The therapy appears to be astonishingly effective, editing nearly every cell in the liver to stop a disease-causing mutation.

The challenge: CRISPR gives us the ability to correct genetic mutations, and given that such mutations are responsible for more than 6,000 human diseases, the tech has the potential to dramatically improve human health.

One way to use CRISPR to treat diseases is to remove affected cells from a patient, edit out the mutation in the lab, and place the cells back in the body to replicate — that's how one team functionally cured people with the blood disorder sickle cell anemia, editing and then infusing bone marrow cells.

Bone marrow is a special case, though, and many mutations cause disease in organs that are harder to fix.

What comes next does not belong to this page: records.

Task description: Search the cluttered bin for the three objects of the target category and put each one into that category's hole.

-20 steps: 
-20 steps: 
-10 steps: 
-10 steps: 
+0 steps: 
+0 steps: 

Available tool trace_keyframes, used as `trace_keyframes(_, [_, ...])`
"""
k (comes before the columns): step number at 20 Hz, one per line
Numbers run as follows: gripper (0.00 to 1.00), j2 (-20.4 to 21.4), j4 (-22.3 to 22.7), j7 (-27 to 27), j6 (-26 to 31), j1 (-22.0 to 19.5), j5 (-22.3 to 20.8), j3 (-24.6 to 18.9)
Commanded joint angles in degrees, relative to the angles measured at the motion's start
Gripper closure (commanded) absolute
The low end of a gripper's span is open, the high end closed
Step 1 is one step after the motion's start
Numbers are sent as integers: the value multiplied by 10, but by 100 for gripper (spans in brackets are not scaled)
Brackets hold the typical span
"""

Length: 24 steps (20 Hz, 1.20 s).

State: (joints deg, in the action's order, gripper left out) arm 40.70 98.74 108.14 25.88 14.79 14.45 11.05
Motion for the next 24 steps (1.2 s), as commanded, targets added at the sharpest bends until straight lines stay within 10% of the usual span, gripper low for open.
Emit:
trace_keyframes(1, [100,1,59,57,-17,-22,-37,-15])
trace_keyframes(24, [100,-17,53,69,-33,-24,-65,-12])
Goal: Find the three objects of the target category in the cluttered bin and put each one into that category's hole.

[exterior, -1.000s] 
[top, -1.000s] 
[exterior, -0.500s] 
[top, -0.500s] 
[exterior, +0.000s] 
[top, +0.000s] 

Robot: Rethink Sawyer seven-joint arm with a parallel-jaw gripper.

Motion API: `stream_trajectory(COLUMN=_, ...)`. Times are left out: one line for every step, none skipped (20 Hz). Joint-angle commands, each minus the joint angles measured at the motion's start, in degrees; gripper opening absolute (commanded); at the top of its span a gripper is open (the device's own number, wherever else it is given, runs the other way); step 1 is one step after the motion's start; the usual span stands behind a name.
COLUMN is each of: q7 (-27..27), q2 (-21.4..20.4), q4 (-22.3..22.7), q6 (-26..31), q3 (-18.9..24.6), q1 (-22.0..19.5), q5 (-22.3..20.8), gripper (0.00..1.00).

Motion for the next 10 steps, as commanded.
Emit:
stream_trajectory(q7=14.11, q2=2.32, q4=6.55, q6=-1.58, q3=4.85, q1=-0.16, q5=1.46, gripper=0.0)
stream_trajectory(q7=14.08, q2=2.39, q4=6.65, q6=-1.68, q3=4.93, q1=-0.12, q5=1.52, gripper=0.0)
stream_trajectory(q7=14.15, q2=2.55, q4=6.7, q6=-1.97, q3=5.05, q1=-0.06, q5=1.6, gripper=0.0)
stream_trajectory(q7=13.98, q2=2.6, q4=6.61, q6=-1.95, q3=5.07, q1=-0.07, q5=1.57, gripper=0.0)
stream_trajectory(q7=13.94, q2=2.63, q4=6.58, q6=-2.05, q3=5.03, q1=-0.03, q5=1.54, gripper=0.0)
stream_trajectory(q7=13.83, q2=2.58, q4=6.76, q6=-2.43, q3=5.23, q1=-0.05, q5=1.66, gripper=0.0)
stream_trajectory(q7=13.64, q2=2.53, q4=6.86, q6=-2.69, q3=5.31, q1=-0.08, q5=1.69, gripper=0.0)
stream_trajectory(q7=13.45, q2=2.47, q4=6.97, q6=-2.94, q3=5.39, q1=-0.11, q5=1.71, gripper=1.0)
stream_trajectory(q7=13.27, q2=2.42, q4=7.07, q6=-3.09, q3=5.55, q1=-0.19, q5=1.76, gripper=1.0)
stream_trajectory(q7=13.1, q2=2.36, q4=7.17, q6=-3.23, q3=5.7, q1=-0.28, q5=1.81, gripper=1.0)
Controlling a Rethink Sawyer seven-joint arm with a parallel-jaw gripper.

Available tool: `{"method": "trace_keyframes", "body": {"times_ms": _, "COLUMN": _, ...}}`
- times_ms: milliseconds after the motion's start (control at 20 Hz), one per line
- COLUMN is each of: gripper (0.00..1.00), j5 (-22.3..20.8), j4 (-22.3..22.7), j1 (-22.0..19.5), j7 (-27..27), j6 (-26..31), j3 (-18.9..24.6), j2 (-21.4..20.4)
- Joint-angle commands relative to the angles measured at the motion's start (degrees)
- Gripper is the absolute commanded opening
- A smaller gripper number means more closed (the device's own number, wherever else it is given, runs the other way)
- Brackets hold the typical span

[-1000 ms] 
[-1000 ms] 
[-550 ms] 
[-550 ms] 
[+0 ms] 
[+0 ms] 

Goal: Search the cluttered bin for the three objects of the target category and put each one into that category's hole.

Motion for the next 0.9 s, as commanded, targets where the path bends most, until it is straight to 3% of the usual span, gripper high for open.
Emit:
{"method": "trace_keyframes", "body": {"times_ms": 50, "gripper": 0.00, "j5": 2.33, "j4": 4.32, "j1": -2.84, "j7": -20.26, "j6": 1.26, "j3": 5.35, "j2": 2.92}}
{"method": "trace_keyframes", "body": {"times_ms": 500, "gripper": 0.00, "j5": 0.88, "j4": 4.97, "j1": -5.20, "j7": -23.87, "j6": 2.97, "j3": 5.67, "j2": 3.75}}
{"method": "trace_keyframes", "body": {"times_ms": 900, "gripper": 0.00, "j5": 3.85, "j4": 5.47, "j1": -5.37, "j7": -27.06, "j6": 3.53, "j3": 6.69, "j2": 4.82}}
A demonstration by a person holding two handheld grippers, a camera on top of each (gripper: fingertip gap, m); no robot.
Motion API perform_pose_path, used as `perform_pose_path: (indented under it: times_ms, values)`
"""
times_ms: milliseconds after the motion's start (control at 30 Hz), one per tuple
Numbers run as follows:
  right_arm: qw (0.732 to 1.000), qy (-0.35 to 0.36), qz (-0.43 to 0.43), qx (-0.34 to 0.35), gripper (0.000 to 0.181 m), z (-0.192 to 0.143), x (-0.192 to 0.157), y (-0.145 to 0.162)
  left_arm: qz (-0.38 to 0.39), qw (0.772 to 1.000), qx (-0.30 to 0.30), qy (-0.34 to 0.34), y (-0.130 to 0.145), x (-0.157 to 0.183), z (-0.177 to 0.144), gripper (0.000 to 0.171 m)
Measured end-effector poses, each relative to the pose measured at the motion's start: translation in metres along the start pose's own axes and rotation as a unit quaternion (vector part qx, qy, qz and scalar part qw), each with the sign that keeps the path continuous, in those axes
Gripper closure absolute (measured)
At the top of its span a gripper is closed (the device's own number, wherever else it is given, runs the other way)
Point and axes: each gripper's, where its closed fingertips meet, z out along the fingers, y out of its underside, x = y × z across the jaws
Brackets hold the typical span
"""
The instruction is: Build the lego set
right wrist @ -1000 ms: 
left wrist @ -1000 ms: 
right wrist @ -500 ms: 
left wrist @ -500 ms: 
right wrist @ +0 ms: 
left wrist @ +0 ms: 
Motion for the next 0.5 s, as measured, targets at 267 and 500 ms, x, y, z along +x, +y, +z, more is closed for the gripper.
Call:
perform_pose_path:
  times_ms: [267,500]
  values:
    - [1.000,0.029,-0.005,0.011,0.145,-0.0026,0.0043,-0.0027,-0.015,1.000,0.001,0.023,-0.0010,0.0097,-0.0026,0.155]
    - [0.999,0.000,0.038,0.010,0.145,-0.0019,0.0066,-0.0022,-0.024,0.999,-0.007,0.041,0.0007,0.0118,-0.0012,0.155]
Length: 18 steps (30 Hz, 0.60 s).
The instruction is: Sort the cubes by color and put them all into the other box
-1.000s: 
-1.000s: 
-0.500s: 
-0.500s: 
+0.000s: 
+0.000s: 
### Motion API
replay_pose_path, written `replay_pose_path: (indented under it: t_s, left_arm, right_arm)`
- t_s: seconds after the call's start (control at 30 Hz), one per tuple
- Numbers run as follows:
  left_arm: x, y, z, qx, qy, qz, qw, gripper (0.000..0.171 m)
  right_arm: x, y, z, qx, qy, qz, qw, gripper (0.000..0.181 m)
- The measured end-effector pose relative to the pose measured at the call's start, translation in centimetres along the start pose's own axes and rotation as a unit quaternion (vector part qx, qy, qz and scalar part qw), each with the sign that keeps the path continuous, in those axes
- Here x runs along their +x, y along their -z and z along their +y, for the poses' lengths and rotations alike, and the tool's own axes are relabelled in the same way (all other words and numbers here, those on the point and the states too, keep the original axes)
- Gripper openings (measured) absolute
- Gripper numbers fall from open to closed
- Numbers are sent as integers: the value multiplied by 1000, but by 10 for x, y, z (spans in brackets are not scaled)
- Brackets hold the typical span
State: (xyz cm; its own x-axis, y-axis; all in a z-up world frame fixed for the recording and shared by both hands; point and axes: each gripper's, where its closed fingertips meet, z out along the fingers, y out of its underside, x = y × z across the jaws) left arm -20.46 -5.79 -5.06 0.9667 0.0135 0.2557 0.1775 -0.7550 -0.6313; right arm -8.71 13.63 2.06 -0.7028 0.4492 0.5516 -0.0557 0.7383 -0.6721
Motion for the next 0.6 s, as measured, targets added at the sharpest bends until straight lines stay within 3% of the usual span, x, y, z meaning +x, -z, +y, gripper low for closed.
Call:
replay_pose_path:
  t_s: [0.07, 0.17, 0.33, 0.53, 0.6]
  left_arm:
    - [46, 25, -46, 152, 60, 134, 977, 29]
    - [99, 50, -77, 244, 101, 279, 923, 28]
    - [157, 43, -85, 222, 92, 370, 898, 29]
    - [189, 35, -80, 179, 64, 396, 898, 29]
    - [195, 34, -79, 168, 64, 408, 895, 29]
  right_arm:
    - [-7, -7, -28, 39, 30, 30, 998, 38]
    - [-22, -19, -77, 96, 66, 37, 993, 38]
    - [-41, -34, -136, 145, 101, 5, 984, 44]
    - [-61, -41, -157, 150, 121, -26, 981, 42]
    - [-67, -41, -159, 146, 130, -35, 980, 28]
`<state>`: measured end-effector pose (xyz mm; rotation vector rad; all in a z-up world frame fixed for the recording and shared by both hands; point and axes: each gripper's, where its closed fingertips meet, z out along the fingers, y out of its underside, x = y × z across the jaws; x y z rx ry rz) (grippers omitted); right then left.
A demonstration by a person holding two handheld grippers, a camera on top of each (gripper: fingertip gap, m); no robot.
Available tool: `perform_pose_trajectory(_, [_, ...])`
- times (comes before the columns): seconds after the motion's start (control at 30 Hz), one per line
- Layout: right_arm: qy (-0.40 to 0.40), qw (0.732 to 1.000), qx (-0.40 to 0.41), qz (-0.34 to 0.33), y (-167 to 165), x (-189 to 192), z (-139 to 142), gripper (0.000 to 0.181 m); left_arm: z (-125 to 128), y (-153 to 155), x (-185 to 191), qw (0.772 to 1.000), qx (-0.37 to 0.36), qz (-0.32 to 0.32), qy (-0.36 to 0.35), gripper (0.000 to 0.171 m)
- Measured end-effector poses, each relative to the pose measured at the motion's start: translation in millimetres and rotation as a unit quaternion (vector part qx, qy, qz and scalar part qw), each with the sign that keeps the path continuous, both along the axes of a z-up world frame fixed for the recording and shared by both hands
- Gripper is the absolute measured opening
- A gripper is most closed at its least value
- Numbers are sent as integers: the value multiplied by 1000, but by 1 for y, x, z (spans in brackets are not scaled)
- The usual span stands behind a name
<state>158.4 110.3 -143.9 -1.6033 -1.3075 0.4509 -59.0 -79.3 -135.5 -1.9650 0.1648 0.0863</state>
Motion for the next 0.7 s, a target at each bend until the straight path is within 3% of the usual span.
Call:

Another option is to insert the CRISPR system itself into the body so that it can make edits directly in the affected organs (that's only been attempted once, in an ongoing study in which people had a CRISPR therapy injected into their eyes to treat a rare vision disorder).

Injecting a CRISPR therapy right into the bloodstream has been a problem, though, because the therapy has to find the right cells to edit. An inherited mutation will be in the DNA of every cell of your body, but if it only causes disease in the liver, you don't want your therapy being used up in the pancreas or kidneys.

A new CRISPR therapy: Now, researchers from Intellia Therapeutics and Regeneron Pharmaceuticals have demonstrated for the first time that a CRISPR therapy delivered into the bloodstream can travel to desired tissues to make edits.

We can overcome one of the biggest challenges with applying CRISPR clinically.

—JENNIFER DOUDNA

"This is a major milestone for patients," Jennifer Doudna, co-developer of CRISPR, who wasn't involved in the trial, told NPR.

"While these are early data, they show us that we can overcome one of the biggest challenges with applying CRISPR clinically so far, which is being able to deliver it systemically and get it to the right place," she continued.

What they did: During a phase 1 clinical trial, Intellia researchers injected a CRISPR therapy dubbed NTLA-2001 into the bloodstreams of six people with a rare, potentially fatal genetic disorder called transthyretin amyloidosis.

The livers of people with transthyretin amyloidosis produce a destructive protein, and the CRISPR therapy was designed to target the gene that makes the protein and halt its production. After just one injection of NTLA-2001, the three patients given a higher dose saw their levels of the protein drop by 80% to 96%.

A better option: The CRISPR therapy produced only mild adverse effects and did lower the protein levels, but we don't know yet if the effect will be permanent. It'll also be a few months before we know if the therapy can alleviate the symptoms of transthyretin amyloidosis.

This is a wonderful day for the future of gene-editing as a medicine.

—FYODOR URNOV

If everything goes as hoped, though, NTLA-2001 could one day offer a better treatment option for transthyretin amyloidosis than a currently approved medication, patisiran, which only reduces toxic protein levels by 81% and must be injected regularly.

Looking ahead: Even more exciting than NTLA-2001's potential impact on transthyretin amyloidosis, though, is the knowledge that we may be able to use CRISPR injections to treat other genetic disorders that are difficult to target directly, such as heart or brain diseases.

"This is a wonderful day for the future of gene-editing as a medicine," Fyodor Urnov, a UC Berkeley professor of genetics, who wasn't involved in the trial, told NPR. "We as a species are watching this remarkable new show called: our gene-edited future."